EXERCISE REQUIREMENTS: Only the pictures should be left out; write out all other data exactly.

(PROVIDED MATERIAL Opens)

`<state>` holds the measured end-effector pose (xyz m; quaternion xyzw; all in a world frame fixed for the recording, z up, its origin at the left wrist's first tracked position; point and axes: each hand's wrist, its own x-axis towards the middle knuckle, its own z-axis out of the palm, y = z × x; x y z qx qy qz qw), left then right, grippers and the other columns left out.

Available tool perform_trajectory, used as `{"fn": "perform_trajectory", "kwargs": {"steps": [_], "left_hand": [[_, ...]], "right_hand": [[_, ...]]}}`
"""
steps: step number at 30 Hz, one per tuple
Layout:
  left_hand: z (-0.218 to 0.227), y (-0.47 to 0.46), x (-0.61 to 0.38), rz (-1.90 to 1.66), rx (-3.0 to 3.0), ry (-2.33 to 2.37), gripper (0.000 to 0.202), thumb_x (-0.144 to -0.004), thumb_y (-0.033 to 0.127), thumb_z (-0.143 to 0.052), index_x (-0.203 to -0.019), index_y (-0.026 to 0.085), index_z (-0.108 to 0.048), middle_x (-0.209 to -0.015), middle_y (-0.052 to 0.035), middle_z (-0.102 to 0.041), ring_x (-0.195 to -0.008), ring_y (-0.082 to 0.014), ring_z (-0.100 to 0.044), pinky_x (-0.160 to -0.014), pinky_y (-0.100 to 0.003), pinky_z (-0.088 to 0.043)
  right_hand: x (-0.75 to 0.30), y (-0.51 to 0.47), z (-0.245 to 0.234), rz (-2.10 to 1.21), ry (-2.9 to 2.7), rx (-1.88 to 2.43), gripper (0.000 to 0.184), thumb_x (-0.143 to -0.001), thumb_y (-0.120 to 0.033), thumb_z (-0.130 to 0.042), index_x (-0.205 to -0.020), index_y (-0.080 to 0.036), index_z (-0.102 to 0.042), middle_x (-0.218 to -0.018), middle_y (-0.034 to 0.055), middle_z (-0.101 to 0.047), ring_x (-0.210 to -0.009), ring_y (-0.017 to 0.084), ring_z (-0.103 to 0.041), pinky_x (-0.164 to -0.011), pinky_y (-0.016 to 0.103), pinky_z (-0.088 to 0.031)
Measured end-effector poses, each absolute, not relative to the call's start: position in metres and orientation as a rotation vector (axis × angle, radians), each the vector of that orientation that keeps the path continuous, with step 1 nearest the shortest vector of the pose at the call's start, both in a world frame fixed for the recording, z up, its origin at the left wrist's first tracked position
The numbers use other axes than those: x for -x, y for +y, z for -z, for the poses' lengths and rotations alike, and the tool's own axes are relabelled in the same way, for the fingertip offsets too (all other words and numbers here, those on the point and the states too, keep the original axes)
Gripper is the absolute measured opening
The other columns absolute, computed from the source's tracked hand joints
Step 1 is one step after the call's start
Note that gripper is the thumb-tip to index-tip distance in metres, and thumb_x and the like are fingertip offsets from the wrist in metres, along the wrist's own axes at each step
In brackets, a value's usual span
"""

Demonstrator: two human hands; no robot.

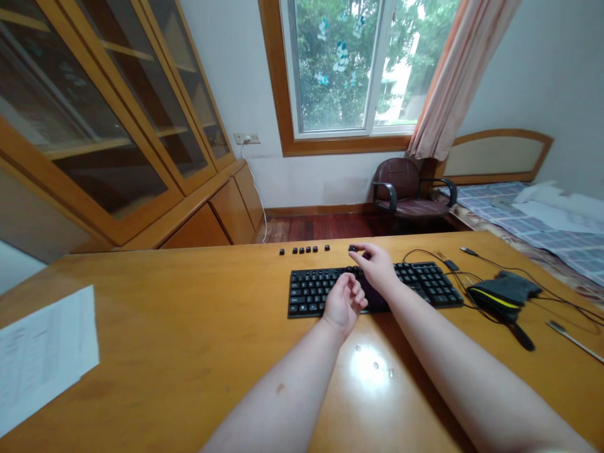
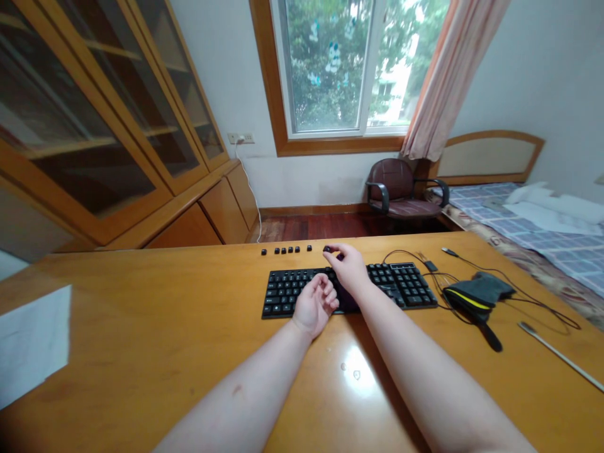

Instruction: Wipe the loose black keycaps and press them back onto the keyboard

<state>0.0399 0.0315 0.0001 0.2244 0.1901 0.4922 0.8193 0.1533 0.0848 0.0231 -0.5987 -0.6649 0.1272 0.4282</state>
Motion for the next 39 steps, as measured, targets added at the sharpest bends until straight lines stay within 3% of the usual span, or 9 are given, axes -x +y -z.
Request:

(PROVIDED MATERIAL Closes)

TASK SOLUTION:
`<state>` holds the measured end-effector pose (xyz m; quaternion xyzw; all in a world frame fixed for the recording, z up, its origin at the left wrist's first tracked position; point and axes: each hand's wrist, its own x-axis towards the middle knuckle, its own z-axis out of the palm, y = z × x; x y z qx qy qz qw), left then right, grippers and the other columns left out.

Available tool perform_trajectory, used as `{"fn": "perform_trajectory", "kwargs": {"steps": [_], "left_hand": [[_, ...]], "right_hand": [[_, ...]]}}`
"""
steps: step number at 30 Hz, one per tuple
Layout:
  left_hand: z (-0.218 to 0.227), y (-0.47 to 0.46), x (-0.61 to 0.38), rz (-1.90 to 1.66), rx (-3.0 to 3.0), ry (-2.33 to 2.37), gripper (0.000 to 0.202), thumb_x (-0.144 to -0.004), thumb_y (-0.033 to 0.127), thumb_z (-0.143 to 0.052), index_x (-0.203 to -0.019), index_y (-0.026 to 0.085), index_z (-0.108 to 0.048), middle_x (-0.209 to -0.015), middle_y (-0.052 to 0.035), middle_z (-0.102 to 0.041), ring_x (-0.195 to -0.008), ring_y (-0.082 to 0.014), ring_z (-0.100 to 0.044), pinky_x (-0.160 to -0.014), pinky_y (-0.100 to 0.003), pinky_z (-0.088 to 0.043)
  right_hand: x (-0.75 to 0.30), y (-0.51 to 0.47), z (-0.245 to 0.234), rz (-2.10 to 1.21), ry (-2.9 to 2.7), rx (-1.88 to 2.43), gripper (0.000 to 0.184), thumb_x (-0.143 to -0.001), thumb_y (-0.120 to 0.033), thumb_z (-0.130 to 0.042), index_x (-0.205 to -0.020), index_y (-0.080 to 0.036), index_z (-0.102 to 0.042), middle_x (-0.218 to -0.018), middle_y (-0.034 to 0.055), middle_z (-0.101 to 0.047), ring_x (-0.210 to -0.009), ring_y (-0.017 to 0.084), ring_z (-0.103 to 0.041), pinky_x (-0.164 to -0.011), pinky_y (-0.016 to 0.103), pinky_z (-0.088 to 0.031)
Measured end-effector poses, each absolute, not relative to the call's start: position in metres and orientation as a rotation vector (axis × angle, radians), each the vector of that orientation that keeps the path continuous, with step 1 nearest the shortest vector of the pose at the call's start, both in a world frame fixed for the recording, z up, its origin at the left wrist's first tracked position
The numbers use other axes than those: x for -x, y for +y, z for -z, for the poses' lengths and rotations alike, and the tool's own axes are relabelled in the same way, for the fingertip offsets too (all other words and numbers here, those on the point and the states too, keep the original axes)
Gripper is the absolute measured opening
The other columns absolute, computed from the source's tracked hand joints
Step 1 is one step after the call's start
Note that gripper is the thumb-tip to index-tip distance in metres, and thumb_x and the like are fingertip offsets from the wrist in metres, along the wrist's own axes at each step
In brackets, a value's usual span
"""

Demonstrator: two human hands; no robot.


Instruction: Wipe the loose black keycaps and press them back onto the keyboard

<state>0.0399 0.0315 0.0001 0.2244 0.1901 0.4922 0.8193 0.1533 0.0848 0.0231 -0.5987 -0.6649 0.1272 0.4282</state>
Motion for the next 39 steps, as measured, targets added at the sharpest bends until straight lines stay within 3% of the usual span, or 9 are given, axes -x +y -z.
Request:

There is nothing further to this answer.